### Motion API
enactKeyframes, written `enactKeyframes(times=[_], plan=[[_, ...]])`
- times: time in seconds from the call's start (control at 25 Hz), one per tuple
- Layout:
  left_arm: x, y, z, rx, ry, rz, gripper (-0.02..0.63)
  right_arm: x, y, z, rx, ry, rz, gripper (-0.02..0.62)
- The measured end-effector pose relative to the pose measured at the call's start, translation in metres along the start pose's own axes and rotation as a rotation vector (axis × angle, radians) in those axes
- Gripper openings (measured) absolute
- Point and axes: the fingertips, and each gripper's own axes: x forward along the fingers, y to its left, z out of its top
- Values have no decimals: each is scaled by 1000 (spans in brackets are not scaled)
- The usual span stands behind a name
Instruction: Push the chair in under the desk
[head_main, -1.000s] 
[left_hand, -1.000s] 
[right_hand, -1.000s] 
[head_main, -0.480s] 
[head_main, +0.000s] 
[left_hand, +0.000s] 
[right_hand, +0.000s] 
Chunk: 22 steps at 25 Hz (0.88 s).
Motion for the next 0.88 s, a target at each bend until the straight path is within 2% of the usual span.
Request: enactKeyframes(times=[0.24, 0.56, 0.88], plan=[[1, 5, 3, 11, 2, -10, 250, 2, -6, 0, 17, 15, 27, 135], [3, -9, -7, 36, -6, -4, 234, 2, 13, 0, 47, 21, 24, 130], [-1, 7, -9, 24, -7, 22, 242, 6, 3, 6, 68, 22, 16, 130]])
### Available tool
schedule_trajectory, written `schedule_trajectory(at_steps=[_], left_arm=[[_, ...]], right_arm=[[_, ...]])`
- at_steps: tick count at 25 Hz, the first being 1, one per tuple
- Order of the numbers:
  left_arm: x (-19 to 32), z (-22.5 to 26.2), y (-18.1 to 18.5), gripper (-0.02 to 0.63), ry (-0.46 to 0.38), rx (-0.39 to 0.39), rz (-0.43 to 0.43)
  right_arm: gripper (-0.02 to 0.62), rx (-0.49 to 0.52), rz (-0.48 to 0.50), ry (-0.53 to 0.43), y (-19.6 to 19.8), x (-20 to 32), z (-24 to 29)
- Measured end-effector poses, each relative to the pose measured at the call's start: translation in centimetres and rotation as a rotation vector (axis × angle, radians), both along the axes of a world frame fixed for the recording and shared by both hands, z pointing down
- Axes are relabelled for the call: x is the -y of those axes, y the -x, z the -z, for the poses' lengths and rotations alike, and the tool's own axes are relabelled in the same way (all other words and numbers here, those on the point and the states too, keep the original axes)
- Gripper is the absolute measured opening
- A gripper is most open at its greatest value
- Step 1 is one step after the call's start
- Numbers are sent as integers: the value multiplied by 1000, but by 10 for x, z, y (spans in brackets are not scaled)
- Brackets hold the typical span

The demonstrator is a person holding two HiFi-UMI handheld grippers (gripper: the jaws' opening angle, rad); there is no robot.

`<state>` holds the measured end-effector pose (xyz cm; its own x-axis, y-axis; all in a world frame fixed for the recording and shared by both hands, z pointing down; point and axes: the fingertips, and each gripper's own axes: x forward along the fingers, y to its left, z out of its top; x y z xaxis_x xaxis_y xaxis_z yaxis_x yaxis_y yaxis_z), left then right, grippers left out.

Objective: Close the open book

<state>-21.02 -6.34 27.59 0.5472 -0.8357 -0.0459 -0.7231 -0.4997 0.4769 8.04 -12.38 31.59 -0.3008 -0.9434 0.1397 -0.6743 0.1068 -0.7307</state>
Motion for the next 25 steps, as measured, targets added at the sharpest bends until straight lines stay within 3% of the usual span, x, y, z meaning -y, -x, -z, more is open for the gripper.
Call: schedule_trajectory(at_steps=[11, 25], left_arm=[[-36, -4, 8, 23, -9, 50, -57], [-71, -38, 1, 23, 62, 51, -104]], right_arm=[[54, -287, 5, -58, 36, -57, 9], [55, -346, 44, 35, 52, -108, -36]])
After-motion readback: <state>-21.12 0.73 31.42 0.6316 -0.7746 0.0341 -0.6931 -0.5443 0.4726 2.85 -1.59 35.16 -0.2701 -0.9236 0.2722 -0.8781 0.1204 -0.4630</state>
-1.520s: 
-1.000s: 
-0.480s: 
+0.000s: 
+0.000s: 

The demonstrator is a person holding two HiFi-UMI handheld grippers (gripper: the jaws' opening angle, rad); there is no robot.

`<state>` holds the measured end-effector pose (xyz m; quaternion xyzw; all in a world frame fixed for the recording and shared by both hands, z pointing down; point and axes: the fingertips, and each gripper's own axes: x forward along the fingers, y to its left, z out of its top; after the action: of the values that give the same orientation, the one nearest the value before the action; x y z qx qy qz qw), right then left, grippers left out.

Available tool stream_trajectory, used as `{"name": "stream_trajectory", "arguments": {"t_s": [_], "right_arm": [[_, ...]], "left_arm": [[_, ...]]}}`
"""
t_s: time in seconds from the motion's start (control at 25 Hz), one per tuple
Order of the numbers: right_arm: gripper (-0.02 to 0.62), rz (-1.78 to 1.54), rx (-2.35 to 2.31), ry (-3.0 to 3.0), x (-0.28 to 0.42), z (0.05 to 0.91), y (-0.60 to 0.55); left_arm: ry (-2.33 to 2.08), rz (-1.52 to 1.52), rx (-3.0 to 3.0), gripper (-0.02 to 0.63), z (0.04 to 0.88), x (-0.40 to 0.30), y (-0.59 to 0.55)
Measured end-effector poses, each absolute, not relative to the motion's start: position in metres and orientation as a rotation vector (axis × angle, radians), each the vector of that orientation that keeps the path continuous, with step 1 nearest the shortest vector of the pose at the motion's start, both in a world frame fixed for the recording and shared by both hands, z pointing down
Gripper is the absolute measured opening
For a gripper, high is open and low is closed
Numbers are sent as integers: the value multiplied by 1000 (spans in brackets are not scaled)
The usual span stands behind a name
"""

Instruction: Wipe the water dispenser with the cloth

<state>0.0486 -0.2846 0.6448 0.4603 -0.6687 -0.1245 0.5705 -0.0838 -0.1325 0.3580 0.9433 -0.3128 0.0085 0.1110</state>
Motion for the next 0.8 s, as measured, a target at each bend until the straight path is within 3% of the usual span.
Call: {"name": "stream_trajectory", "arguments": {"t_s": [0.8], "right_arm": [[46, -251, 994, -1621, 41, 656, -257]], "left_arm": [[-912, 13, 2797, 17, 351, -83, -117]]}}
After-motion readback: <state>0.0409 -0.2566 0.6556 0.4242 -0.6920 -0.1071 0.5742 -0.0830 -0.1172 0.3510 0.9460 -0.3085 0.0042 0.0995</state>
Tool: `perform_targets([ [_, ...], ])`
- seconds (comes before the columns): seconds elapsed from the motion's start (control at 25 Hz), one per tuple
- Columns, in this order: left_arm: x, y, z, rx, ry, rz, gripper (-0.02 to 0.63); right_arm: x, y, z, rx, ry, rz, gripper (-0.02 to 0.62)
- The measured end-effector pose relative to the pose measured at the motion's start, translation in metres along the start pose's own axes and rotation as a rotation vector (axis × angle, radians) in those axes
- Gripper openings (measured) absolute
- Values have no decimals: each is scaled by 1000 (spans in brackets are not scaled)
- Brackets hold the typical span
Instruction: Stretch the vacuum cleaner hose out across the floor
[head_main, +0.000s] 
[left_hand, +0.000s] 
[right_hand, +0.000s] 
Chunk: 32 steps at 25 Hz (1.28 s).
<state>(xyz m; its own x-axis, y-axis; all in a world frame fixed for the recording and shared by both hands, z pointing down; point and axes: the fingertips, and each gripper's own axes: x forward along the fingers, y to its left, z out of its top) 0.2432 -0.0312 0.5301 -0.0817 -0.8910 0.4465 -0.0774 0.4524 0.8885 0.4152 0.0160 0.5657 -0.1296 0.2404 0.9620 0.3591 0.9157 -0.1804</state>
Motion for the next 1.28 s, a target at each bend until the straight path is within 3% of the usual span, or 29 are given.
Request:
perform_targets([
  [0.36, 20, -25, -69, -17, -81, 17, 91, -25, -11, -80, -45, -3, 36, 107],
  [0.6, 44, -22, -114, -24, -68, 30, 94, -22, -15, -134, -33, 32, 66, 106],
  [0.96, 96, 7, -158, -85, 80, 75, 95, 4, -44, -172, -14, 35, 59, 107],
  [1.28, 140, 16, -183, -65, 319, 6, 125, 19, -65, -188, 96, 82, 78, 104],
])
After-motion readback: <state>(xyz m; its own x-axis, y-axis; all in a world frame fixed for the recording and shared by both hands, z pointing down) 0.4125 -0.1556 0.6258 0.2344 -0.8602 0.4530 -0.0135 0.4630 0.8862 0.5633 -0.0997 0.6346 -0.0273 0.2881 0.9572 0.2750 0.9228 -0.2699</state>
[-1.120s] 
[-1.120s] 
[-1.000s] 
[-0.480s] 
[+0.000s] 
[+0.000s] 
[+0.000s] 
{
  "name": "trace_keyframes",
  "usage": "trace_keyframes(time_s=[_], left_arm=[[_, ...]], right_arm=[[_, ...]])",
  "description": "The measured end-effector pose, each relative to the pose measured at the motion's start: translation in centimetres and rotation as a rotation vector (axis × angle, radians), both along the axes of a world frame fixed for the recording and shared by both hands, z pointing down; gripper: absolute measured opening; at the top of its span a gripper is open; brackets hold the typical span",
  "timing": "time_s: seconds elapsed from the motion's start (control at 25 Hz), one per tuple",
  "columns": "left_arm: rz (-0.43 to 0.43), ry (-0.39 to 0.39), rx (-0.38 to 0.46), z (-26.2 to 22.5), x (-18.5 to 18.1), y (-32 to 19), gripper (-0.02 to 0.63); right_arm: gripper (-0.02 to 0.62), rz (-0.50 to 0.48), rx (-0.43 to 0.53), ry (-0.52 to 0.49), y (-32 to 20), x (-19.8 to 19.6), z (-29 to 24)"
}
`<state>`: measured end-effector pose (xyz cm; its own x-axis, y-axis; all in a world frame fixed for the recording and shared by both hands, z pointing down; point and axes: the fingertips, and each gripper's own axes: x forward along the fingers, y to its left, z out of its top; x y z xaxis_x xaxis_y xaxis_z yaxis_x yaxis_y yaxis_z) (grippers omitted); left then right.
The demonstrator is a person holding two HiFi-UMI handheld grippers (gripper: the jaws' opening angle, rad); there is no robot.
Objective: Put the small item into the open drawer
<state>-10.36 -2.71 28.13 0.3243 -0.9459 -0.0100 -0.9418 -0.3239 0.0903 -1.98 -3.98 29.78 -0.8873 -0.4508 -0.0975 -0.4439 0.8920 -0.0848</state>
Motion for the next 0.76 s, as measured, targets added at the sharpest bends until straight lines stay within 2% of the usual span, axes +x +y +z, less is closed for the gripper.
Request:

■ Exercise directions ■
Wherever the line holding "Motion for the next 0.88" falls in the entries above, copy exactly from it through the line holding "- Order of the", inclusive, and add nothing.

■ Answer to the problem ■
Motion for the next 0.88 s, a target at each bend until the straight path is within 2% of the usual span.
Request: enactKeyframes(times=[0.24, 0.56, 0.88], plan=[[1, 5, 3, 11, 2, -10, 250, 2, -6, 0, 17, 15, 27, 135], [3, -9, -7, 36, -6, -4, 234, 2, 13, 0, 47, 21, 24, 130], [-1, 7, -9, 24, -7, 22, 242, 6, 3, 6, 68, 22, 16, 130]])
### Available tool
schedule_trajectory, written `schedule_trajectory(at_steps=[_], left_arm=[[_, ...]], right_arm=[[_, ...]])`
- at_steps: tick count at 25 Hz, the first being 1, one per tuple
- Order of the numbers:

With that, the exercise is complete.